TCP/IP-attached printers accessed by the Network Print Facility do not behave exactly like their SNA-network counterparts.
  • The SNA-network user receives verification that the data has been printed:
    • In SNA, a positive response from a printer means that the data has actually been printed successfully.
    • With the Network Print Facility, a positive response means that the data has been received successfully by the Network Print Facility VTAM® capture point application and queued successfully in a QSAM data set.
  • If encryption is being used, the Network Print Facility only protects the data's security across the SNA LU-LU session:
    • With a real SNA-network printer, the encryption protects the data all the way to the final destination.
    • With the Network Print Facility, the data is decrypted as it arrives in the Network Print Facility application's VTAM host; it is unprotected across the TCP/IP portion of the network.

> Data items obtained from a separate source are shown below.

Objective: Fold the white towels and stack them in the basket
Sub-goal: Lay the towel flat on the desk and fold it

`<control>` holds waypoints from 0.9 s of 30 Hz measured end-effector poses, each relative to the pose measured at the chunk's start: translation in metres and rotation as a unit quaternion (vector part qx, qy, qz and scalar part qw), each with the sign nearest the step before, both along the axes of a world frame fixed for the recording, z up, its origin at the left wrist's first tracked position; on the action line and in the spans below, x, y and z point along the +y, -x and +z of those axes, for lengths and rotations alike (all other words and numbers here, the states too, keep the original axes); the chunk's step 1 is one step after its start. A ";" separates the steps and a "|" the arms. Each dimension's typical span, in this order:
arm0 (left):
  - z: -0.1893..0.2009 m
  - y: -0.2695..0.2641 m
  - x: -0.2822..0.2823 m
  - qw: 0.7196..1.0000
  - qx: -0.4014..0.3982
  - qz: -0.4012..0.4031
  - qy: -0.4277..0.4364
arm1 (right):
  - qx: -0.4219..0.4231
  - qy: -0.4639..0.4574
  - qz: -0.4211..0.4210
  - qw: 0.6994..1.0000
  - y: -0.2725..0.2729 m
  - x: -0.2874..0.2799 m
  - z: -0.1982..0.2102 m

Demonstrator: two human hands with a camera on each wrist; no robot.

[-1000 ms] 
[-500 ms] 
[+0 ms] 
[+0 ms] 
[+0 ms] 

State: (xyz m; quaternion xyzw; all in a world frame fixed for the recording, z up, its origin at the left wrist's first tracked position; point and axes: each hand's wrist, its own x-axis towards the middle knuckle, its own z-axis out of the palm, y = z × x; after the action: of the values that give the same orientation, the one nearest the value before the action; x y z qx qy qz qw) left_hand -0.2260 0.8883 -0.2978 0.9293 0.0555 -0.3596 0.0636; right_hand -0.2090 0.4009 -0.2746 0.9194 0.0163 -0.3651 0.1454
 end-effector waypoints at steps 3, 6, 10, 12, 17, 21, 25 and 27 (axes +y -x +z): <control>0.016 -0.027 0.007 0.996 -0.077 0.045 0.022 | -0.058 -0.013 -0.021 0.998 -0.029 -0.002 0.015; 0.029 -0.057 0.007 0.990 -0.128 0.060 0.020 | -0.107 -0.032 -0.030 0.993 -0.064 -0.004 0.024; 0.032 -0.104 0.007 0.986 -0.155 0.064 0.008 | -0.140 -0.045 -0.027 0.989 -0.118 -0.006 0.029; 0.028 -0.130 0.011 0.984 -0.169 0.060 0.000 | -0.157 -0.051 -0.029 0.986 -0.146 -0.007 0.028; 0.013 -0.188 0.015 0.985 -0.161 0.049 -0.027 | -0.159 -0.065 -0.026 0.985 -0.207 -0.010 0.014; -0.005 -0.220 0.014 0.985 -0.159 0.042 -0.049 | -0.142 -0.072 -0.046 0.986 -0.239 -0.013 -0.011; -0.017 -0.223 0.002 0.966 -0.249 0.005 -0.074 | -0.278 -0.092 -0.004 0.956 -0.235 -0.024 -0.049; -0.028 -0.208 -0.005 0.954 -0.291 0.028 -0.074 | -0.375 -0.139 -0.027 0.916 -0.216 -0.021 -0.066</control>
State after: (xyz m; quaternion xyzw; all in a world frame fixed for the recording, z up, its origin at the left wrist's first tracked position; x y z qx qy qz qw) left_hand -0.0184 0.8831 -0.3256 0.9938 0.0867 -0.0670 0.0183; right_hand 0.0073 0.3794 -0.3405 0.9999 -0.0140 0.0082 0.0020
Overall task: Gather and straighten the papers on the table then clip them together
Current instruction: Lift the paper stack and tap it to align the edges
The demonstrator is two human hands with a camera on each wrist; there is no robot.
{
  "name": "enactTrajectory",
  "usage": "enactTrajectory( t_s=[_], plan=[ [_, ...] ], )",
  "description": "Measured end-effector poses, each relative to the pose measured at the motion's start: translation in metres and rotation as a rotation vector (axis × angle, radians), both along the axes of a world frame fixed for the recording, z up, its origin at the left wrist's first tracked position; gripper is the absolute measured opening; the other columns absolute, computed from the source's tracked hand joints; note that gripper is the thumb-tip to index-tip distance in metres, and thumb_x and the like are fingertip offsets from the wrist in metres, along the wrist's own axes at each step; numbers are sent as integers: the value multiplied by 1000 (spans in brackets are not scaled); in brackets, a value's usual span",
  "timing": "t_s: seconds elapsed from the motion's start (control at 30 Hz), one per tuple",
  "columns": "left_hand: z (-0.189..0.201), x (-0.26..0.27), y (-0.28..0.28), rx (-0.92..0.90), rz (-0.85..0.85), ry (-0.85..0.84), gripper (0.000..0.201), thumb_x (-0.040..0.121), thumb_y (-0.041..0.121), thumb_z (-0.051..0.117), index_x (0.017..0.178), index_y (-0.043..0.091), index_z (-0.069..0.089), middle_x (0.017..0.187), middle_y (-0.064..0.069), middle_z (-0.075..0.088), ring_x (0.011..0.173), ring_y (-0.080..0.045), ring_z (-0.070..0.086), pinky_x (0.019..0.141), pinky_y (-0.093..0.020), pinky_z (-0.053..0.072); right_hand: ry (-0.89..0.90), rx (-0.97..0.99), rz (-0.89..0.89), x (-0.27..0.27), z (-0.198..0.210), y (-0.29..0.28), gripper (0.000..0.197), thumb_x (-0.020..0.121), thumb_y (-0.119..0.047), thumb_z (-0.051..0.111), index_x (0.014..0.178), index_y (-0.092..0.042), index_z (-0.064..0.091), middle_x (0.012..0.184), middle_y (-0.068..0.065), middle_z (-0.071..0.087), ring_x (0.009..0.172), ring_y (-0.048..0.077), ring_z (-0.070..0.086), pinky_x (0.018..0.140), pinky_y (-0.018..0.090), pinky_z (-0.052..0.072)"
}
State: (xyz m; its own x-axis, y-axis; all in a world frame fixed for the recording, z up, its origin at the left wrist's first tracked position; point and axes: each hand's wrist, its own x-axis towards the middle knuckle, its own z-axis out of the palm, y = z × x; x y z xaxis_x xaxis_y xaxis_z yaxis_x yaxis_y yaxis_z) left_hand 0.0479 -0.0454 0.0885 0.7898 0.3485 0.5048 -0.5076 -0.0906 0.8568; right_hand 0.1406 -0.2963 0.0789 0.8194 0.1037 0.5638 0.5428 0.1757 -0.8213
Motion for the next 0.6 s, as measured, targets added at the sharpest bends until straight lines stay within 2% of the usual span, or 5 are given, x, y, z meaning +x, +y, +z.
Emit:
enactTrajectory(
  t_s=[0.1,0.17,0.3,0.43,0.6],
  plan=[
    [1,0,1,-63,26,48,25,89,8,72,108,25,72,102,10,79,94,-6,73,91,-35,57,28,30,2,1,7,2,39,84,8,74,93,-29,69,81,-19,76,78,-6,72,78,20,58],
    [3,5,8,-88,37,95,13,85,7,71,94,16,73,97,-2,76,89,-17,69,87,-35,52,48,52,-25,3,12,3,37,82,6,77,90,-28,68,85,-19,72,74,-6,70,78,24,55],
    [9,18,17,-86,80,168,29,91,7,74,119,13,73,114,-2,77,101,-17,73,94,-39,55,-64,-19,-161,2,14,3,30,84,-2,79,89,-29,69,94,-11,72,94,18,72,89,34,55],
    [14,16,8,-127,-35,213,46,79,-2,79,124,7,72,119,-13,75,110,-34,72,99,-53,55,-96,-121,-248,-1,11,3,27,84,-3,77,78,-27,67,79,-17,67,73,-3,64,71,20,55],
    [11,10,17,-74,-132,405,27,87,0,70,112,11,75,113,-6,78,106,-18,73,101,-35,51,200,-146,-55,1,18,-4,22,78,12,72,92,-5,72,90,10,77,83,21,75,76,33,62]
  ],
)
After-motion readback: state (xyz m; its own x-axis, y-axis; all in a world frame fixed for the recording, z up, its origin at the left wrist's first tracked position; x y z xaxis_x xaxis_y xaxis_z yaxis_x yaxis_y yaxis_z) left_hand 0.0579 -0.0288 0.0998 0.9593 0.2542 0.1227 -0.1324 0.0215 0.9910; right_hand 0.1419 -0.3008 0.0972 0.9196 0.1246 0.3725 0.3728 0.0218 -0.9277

  • If compression is being used, VTAM-supported data compression is available only between the sender and Network Print Facility's VTAM host.
    • With a real SNA-network printer, the compression is available all the way to the final destination.
    • With the Network Print Facility, the compressed data is decompressed after it arrives in the Network Print Facility application's VTAM host, but before it arrives at the application itself, not across the TCP/IP portion of the network.
  • In an SNA network, being in session with a printer gives the application exclusive control of that printer, except for possible interference from local copy operations. The printer's normal session limit of 1 prevents any other application's print output from being interleaved with the owning application's output.

    In a TCP/IP network, such exclusive control of the printer is not generally possible because a session limit of 1 applies only to the SNA portion of the flow, and it will not stop other users in the TCP/IP network from sending print jobs to the real printer that the logical printer represents.